(Items from a dataset)

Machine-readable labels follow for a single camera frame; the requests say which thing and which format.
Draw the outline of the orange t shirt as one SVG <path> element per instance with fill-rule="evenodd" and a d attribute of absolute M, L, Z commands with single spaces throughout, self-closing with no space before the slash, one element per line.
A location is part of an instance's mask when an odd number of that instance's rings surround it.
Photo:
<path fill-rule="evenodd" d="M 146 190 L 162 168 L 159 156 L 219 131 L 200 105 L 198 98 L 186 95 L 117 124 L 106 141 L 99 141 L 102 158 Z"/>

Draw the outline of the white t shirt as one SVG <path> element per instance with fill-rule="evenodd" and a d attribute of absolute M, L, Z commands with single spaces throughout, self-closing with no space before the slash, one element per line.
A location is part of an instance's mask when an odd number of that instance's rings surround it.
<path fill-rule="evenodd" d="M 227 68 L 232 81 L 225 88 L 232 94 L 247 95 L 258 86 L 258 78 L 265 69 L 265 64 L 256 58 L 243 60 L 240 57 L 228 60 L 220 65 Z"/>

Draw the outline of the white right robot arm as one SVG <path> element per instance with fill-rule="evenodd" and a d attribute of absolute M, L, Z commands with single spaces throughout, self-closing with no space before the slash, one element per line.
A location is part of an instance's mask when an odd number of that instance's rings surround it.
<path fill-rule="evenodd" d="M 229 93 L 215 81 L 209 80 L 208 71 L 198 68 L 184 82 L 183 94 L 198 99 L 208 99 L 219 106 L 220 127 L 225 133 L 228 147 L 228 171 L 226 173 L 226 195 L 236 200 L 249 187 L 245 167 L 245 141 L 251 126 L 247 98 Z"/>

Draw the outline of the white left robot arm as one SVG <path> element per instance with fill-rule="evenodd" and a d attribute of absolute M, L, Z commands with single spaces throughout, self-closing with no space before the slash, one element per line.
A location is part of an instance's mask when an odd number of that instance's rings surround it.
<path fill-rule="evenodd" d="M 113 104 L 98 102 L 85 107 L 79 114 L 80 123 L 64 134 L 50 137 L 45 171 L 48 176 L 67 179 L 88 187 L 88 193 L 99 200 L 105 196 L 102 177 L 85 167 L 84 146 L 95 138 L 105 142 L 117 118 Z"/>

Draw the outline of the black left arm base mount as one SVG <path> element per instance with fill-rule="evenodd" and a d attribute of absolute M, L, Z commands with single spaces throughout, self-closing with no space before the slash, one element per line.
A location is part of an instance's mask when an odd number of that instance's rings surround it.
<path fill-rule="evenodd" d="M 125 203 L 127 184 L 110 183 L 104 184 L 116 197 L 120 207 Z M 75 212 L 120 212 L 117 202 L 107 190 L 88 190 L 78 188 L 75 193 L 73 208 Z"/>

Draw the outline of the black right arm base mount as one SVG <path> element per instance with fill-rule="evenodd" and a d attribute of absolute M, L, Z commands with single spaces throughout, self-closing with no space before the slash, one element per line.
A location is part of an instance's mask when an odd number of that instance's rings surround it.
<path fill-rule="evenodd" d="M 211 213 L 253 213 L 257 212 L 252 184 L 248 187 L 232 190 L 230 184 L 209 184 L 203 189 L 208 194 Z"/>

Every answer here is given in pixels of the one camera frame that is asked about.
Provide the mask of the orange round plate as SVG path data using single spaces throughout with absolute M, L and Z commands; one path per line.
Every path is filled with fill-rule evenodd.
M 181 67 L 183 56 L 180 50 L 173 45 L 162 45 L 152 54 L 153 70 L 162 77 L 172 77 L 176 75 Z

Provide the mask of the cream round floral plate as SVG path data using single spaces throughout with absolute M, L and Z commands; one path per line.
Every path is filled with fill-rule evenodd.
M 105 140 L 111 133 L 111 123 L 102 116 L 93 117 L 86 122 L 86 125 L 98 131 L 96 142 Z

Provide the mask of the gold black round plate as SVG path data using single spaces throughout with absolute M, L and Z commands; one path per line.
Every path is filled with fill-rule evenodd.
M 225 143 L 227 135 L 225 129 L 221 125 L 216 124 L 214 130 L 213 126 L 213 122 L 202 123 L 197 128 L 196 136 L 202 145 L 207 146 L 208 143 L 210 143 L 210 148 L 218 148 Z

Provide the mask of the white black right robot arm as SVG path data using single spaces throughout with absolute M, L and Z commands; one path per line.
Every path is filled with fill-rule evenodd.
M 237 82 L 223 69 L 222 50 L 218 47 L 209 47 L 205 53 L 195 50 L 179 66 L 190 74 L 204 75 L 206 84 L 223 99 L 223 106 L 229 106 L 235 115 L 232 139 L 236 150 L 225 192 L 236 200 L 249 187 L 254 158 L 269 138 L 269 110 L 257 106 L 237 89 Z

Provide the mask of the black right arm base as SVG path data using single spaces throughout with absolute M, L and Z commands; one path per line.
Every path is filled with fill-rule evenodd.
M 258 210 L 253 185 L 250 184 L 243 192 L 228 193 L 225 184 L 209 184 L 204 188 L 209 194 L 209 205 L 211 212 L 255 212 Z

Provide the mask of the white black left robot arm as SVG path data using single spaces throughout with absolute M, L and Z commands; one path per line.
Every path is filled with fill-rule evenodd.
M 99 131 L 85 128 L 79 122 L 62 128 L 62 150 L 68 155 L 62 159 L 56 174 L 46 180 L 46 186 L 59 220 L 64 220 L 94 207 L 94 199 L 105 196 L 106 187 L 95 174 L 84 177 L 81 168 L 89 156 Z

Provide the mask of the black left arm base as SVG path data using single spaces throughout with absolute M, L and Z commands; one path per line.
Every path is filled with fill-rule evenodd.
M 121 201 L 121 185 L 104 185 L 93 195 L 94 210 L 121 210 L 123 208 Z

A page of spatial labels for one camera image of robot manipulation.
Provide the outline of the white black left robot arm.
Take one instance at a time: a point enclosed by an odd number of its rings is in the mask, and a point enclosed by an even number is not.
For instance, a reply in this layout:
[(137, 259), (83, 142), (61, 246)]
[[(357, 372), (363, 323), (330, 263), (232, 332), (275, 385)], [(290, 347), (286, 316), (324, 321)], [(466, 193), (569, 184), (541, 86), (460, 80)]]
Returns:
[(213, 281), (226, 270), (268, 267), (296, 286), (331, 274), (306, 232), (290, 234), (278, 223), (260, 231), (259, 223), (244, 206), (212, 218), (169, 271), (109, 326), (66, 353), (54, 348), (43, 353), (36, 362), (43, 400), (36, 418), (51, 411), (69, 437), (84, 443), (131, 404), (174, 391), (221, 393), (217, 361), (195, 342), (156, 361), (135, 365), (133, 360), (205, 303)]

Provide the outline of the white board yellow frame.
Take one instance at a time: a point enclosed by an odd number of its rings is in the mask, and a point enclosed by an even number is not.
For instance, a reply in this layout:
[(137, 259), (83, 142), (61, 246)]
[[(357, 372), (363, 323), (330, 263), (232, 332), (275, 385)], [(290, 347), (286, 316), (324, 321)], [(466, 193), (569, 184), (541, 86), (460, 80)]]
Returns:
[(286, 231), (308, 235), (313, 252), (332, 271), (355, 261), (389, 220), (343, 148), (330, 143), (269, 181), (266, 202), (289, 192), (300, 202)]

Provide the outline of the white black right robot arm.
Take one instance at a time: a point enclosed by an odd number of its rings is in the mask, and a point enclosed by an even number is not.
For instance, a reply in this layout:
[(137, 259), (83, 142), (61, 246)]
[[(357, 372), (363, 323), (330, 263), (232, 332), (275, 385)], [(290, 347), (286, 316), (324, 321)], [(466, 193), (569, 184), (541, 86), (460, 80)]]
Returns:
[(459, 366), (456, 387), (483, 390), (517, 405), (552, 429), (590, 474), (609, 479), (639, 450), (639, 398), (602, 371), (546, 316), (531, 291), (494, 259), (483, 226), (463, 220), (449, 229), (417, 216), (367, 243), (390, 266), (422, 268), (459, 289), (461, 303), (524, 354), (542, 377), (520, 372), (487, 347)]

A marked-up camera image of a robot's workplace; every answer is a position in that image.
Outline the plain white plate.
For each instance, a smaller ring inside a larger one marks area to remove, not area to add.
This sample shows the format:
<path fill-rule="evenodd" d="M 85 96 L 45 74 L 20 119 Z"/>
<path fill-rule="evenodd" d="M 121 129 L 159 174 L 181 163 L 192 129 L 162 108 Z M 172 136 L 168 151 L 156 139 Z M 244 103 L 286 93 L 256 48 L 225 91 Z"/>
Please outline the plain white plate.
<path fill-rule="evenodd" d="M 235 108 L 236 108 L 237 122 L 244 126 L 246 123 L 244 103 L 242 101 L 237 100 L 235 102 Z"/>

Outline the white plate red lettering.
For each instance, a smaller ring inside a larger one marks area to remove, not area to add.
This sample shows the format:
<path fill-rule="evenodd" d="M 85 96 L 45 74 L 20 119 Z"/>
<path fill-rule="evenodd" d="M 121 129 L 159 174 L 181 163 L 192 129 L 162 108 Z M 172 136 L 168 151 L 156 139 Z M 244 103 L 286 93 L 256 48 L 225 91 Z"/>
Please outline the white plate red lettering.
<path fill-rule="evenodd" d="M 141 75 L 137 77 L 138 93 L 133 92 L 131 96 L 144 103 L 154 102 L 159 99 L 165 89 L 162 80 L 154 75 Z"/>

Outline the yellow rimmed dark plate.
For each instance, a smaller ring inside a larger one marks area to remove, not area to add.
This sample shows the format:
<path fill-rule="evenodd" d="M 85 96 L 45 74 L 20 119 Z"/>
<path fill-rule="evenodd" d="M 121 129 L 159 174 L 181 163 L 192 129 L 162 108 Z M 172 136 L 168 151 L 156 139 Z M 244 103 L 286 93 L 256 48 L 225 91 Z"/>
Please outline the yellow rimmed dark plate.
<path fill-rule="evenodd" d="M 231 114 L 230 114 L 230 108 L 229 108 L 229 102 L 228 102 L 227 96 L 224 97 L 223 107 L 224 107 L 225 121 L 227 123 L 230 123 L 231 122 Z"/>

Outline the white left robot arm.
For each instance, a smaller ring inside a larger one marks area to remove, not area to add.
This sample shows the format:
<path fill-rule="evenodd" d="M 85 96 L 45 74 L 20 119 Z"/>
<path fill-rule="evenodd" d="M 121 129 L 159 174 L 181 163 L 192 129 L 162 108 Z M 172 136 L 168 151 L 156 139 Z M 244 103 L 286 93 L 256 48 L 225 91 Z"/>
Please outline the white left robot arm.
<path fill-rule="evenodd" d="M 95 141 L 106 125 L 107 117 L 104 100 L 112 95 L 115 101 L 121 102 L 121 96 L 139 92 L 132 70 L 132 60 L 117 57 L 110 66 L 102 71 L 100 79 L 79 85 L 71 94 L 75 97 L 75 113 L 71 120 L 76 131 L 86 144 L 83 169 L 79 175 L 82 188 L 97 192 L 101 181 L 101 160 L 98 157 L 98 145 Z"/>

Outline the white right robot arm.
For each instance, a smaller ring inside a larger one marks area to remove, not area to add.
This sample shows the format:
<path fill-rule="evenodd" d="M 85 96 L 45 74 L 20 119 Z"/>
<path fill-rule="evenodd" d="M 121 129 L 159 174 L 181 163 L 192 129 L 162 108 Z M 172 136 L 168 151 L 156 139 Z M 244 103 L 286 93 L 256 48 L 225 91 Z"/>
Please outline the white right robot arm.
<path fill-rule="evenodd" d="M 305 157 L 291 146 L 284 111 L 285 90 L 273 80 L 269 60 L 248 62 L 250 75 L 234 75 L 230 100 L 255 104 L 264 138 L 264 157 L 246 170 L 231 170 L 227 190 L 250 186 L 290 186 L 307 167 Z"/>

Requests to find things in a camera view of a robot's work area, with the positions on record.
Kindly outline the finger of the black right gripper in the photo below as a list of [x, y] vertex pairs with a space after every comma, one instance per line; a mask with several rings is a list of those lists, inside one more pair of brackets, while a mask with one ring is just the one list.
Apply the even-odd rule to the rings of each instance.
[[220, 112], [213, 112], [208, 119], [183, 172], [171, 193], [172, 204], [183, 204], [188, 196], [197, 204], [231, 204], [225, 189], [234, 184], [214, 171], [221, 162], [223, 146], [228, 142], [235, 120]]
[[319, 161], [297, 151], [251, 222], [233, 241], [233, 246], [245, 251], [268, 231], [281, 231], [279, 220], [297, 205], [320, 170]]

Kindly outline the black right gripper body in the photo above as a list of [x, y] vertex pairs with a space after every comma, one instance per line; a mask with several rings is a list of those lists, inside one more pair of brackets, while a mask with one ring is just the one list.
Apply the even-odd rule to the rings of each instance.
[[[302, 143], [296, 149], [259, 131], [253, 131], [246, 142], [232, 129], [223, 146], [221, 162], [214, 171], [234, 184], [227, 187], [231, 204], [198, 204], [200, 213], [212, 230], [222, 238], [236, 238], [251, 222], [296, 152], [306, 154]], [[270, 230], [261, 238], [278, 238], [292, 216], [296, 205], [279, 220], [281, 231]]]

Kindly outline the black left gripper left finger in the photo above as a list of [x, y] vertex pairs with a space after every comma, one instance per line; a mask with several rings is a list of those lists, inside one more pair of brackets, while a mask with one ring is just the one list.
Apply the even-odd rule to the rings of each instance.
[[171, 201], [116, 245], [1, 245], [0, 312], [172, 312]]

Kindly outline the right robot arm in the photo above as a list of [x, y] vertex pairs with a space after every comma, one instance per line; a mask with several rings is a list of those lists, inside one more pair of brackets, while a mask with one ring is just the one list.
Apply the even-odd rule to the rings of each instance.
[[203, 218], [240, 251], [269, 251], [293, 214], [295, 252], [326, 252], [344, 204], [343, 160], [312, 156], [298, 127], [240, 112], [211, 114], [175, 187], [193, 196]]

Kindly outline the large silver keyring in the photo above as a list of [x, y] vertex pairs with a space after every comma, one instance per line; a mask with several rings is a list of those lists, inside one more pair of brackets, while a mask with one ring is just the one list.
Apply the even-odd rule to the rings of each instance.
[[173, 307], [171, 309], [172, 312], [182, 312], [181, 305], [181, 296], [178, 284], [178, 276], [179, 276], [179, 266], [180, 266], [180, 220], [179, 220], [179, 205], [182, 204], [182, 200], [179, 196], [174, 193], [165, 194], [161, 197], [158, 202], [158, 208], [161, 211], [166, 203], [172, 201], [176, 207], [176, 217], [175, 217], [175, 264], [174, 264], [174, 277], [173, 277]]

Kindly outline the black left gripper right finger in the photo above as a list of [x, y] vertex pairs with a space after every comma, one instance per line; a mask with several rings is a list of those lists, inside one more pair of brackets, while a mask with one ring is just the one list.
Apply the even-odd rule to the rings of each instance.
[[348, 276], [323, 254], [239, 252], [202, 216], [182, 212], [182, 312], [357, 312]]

REQUIRED ACTION:
When a line of the data holds the string "camera", pick it out and copy it.

RESPONSE TO THIS EXERCISE:
Machine-readable labels follow for a single camera frame; the requests say which thing and which format.
Every answer here is given in pixels of the one camera frame that is asked about.
A page of spatial labels for one camera image of robot manipulation.
A marked-up camera image of a robot's workplace; every answer is a position in that image.
Requests to find things in a camera view of a robot's work area, with the positions on record.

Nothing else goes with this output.